That Desperate Living is an expression of the filmmaker’s own imagination is certain; as the producer, writer, director and cameraman, he makes sure what shows up on the screen is pure Waters.  The histrionic dialogue, the over-saturation of de-glamorized nudity and sex, the exploration of fetish behavior and insular communities, the skewering of respectable society, the fixation on repellent imagery and ideas; these are trademark elements in his films, and they are all present here in spades.  Desperate Living features copious full-frontal nudity (both male and female), the sexualization of children, a baby in a refrigerator, the human consumption of vermin, sodomy with a firearm, cannibalism, and penile amputation, to name just a few of its dubious delights, and in typical Waters fashion, they are de-sensationalized to the point of banality- which is why they amuse us rather than outrage us.  This, of course, is precisely the point, if there must be a point; Waters shows us that the only thing more ridiculous than human behavior is to be offended by it.
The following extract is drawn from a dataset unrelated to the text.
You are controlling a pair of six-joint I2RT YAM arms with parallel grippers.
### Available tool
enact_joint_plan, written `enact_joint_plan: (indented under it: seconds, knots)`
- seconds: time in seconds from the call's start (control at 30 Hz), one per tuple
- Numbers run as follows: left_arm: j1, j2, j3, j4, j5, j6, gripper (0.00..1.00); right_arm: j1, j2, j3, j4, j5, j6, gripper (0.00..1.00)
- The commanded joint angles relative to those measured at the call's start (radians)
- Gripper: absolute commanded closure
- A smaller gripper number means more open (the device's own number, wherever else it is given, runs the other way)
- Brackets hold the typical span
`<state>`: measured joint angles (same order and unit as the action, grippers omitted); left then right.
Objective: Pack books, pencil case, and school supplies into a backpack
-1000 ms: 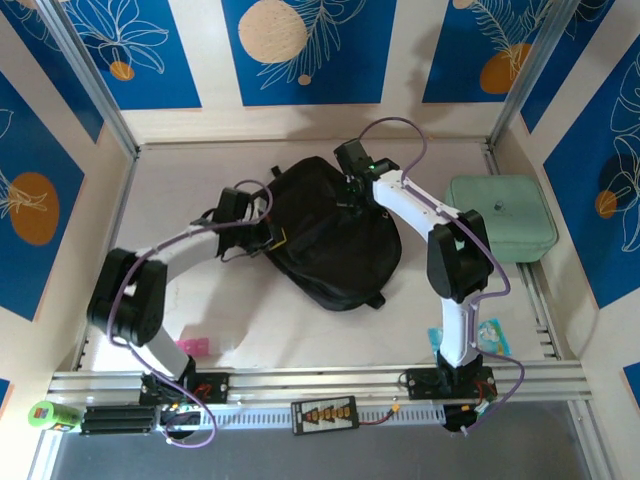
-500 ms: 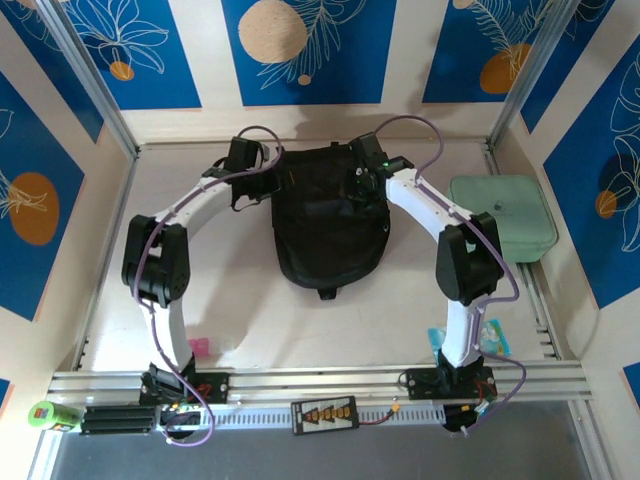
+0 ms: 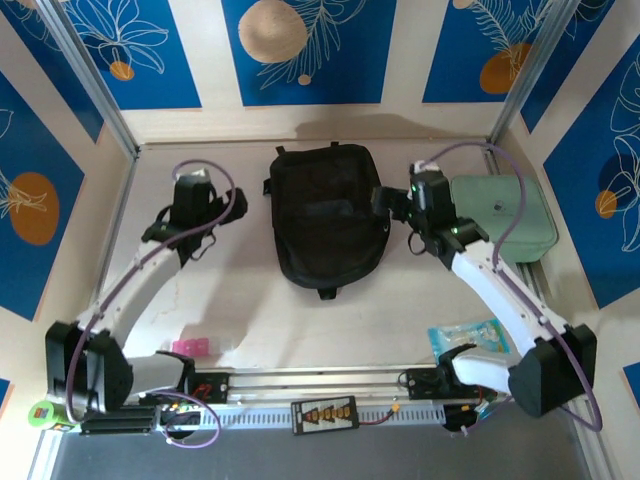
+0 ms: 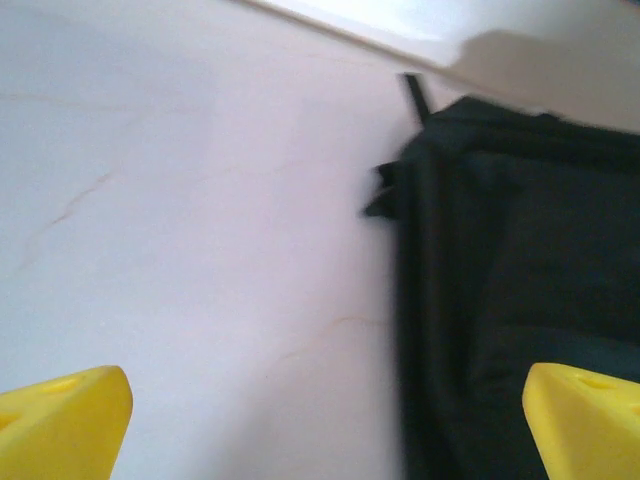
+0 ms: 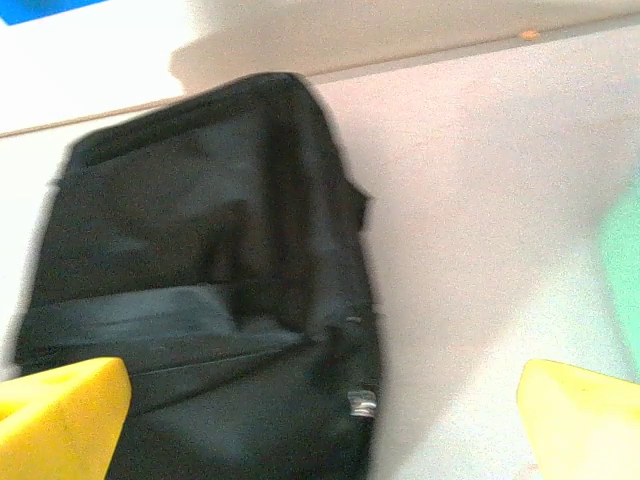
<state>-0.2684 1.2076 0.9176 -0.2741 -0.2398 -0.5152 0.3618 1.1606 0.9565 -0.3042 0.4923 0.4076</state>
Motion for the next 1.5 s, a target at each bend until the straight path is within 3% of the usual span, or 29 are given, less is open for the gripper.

Indulging in this pageant of absurd excess is a cast mostly comprised of the director’s regulars, a troupe of stalwart non-actors upon whose services he has relied upon from his earliest days.  Leading the pack is the incomparable Mink Stole, a fixture in Waters’ films who is here given her most prominent role as Peggy, sinking her teeth with relish into the character as she alternates between hysterical wailing and some of the most ferocious bitchery you will ever see.  She is perhaps (apart from the late Divine) the most proficient purveyor of the curiously bad-but-somehow-great acting that defines the style of the filmmakers’ canon, and Desperate Living offers probably the best showcase of her unique talents.  Accompanying her on the adventure is Jean Hill, a greeting-card model turned actress whose jubilant sass makes her a fitting complement to Stole’s venomous ice queen, and the two exude an undeniable chemistry as they act out their perverted fantasia on Imitation of Life.  Waters newcomer Liz Renay (a notorious burlesque queen, former gun moll, and convicted perjurer, whose scandalous autobiography prompted the director to pursue her for his film) brings a surprising freshness of personality- not to mention her sizable breasts, unfettered onscreen for a good deal of the film- as Muffy, and Susan Lowe as the pugnacious Mole, normally one of the director’s bit players, manages to hold her own admirably in the role originally intended for Divine.  Also notable is Mary Vivian Pearce as the goofily likable Coo-Coo, and “Turkey Joe” in his deliciously trashy cameo as the cross-dressing cop.  The standout performance, though, comes from the sublime Edith Massey, the snaggle-toothed ex-waitress who became a sort of muse for John Waters and a cult icon to boot, as Queen Carlotta.  With her inimitably amateurish delivery, her indescribable physical presence, and her inescapable authenticity, she makes this grotesque character into a mesmerizing spectacle; gleefully punishing her groveling subjects, turning her leather-boy lackeys into sexual objects with whom she engages in lewd- and graphic- excesses, or sweetly bestowing gifts on a pigeon like the skid row vision of a Disney Princess and her animal friends, she is the indisputable highlight of Desperate Living.  The lady had charisma, there’s no denying it.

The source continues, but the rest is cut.